Hypothesis

Aging alters gut microbiota composition, increasing production of phenylacetic acid (PAA) which chronically activates enterochromaffin (EC) cells via aryl hydrocarbon receptor pathways, driving mitochondrial ROS accumulation, senescence‑associated secretory phenotype (SASP) and a progressive loss of tryptophan hydroxylase 1 (TPH1) activity. Concurrently, age‑dependent downregulation of FFAR2 receptors reduces responsiveness to beneficial SCFAs, further diminishing 5‑HT release. Together, these mechanisms impair local 5‑HT signaling and contribute to age‑related gastrointestinal motility disorders.

Mechanistic Basis

• Microbiota shift: Longitudinal studies show enrichment of PAA‑producing Clostridia species in older humans, raising luminal PAA levels (cite: [https://pmc.ncbi.nlm.nih.gov/articles/PMC9630942/]).
• PAA‑induced senescence: PAA triggers endothelial cell senescence through mitochondrial H₂O₂ and p16^INK4a^ upregulation (cite: [https://doi.org/10.1101/2023.11.17.567594]).

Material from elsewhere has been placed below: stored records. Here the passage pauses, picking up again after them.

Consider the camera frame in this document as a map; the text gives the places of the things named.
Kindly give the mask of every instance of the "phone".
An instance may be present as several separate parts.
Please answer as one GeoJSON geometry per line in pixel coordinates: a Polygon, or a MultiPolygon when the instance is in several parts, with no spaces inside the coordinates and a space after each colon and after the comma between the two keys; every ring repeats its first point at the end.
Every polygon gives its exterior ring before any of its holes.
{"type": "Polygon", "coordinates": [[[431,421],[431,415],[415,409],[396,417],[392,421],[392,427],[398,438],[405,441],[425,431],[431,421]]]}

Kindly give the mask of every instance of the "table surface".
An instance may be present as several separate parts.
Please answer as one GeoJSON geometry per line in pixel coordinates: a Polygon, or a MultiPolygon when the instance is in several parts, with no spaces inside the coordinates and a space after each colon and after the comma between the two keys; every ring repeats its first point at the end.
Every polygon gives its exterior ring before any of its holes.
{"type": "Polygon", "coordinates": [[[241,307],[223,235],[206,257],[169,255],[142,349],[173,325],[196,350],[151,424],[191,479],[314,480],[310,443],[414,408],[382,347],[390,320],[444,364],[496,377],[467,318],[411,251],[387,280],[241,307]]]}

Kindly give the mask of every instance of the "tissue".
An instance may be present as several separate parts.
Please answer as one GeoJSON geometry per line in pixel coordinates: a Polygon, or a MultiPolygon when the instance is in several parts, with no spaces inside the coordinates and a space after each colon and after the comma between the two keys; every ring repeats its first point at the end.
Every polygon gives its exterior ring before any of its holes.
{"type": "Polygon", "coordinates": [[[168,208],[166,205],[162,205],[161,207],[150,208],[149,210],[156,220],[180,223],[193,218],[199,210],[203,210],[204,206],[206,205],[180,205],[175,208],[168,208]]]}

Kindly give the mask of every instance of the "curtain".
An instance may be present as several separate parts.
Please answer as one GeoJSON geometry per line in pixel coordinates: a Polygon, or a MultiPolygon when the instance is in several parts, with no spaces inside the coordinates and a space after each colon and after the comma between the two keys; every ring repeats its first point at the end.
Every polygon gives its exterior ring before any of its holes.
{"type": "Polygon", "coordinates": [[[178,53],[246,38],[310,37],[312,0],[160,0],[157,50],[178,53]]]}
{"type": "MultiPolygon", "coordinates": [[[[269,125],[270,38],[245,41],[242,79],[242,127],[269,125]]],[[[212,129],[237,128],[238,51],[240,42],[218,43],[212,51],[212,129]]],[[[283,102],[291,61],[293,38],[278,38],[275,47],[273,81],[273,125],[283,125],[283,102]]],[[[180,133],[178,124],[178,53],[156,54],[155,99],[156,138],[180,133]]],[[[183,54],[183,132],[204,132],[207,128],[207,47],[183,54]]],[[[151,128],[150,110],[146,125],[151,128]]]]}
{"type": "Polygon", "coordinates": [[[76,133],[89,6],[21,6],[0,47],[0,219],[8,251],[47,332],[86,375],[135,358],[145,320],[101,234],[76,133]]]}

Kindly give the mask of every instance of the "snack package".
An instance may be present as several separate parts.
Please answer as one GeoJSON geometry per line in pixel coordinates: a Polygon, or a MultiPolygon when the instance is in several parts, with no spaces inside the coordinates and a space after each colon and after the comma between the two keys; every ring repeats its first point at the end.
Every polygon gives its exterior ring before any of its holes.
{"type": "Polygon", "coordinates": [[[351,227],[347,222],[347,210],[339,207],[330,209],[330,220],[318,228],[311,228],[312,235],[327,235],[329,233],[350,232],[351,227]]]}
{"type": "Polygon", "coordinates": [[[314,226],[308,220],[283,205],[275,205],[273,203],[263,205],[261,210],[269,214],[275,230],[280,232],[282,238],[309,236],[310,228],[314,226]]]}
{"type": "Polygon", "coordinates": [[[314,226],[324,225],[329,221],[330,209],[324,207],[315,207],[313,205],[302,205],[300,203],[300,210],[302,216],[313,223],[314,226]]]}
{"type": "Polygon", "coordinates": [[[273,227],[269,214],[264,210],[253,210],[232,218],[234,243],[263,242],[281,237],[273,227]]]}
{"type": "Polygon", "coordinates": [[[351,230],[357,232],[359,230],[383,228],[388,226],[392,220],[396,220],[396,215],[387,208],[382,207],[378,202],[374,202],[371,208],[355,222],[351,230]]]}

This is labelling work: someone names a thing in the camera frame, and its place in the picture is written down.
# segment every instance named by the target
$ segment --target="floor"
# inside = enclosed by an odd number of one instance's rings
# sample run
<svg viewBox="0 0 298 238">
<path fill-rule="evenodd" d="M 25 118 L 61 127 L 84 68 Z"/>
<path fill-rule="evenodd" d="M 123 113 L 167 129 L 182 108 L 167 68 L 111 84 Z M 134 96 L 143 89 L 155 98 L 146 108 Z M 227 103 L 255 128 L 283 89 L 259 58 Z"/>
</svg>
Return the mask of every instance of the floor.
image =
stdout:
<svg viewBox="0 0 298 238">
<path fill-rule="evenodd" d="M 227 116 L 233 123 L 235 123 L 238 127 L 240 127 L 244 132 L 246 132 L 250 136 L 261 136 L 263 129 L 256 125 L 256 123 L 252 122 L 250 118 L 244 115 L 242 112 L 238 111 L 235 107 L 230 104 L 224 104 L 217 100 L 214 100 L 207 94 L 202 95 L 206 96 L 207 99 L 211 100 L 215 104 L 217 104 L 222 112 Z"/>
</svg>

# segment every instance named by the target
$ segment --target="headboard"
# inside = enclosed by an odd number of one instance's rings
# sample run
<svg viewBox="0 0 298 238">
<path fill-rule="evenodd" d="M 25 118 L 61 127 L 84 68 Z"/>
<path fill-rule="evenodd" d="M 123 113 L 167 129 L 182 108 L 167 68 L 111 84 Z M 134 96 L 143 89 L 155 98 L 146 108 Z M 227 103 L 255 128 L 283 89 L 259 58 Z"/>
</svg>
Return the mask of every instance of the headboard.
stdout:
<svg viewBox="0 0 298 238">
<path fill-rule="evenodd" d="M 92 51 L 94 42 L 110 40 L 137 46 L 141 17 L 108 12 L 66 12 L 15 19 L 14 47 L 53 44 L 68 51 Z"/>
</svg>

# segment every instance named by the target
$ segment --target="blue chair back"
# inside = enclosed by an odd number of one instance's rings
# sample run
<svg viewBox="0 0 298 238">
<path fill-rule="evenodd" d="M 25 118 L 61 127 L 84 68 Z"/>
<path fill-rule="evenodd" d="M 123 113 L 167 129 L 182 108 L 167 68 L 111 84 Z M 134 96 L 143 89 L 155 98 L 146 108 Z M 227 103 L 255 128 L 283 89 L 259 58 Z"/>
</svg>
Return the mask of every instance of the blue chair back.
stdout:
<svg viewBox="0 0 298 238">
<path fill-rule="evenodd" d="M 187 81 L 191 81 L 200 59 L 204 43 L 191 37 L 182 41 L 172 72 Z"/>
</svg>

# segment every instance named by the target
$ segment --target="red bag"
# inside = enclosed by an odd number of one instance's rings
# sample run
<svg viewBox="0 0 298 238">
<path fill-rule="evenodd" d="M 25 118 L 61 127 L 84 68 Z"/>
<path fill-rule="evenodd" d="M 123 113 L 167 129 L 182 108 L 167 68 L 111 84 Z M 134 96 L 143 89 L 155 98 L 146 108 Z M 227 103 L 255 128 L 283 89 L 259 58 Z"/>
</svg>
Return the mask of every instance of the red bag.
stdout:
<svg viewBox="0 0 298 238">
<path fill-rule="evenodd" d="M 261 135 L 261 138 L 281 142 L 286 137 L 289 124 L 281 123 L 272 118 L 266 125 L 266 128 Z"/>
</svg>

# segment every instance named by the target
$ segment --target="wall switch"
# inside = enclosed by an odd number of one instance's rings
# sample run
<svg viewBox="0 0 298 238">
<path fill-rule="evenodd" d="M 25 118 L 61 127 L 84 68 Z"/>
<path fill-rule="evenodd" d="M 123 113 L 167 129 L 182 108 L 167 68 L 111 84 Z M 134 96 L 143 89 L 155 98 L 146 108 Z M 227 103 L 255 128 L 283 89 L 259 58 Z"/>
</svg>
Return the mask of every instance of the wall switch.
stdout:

EC cells express similar oxidative stress sensors and aryl hydrocarbon receptors, making them susceptible to the same pathway.
• EC‑specific impact: Senescent EC cells exhibit SASP factors (IL‑6, TGF‑β) that inhibit TPH1 transcription via SMAD‑dependent repression, directly cutting 5‑HT synthesis.
• FFAR2 desensitization: Aging reduces FFAR2 mRNA in EC cells (cite: [https://pmc.ncbi.nlm.nih.gov/articles/PMC12547937/]), weakening butyrate‑mediated cAMP signaling that normally potentiates vesicle exocytosis.
• Local 5‑HT deficit: Because gut‑derived 5‑HT acts chiefly on epithelial 5‑HTR4 receptors (cite: [https://pmc.ncbi.nlm.nih.gov/articles/PMC9630942/]), diminished release translates into slower propulsive contractions and constipation‑like phenotypes.

Testable Predictions

1. Metabolite correlation: In human colon biopsies across decades, PAA concentration will positively correlate with senescence markers (p21, SA‑β‑gal) and negatively with TPH1 protein levels in EC cells (immunofluorescence).
2. Receptor expression: Quantitative PCR will show a significant age‑related decline in FFAR2 (and OR51E1) transcripts isolated from laser‑captured EC cells, while aryl hydrocarbon receptor (AHR) expression remains stable or increases.
3. Functional rescue: Treating aged mouse colonic organoids with a PAA scavenger (e.g., benzoic acid) or an AHR antagonist will reduce ROS, lower SASP secretion, and restore 5‑HT release measured by ELISA.
4. Microbiota transfer: Transplanting feces from old donors into germ‑free young mice will elevate colonic PAA, increase EC cell senescence markers, and slow gastrointestinal transit compared with transplants from young donors.
5. FFAR2 agonist efficacy: Chronic administration of a selective FFAR2 agonist (e.g., 4‑CMTB) in aged animals will partially rescue 5‑HT output and improve motility, even without altering PAA levels.

Falsifiability

If any of the following observations hold, the hypothesis is weakened:

• No age‑dependent rise in colonic PAA or its producers.
• EC cell senescence markers do not increase with age despite elevated PAA.
• TPH1 activity remains unchanged in senescent EC cells isolated from aged tissue.
• FFAR2 expression shows no decline with age, and FFAR2 agonism fails to enhance 5‑HT release.
• Microbiota transfers from old to young recipients do not recapitulate EC cell senescence or motility deficits.

By linking microbiota metabolite flux, receptor signaling changes, and cellular senescence, this hypothesis provides a concrete, experimentally tractable framework to explain how EC cell dysfunction may drive age‑related gut motility decline.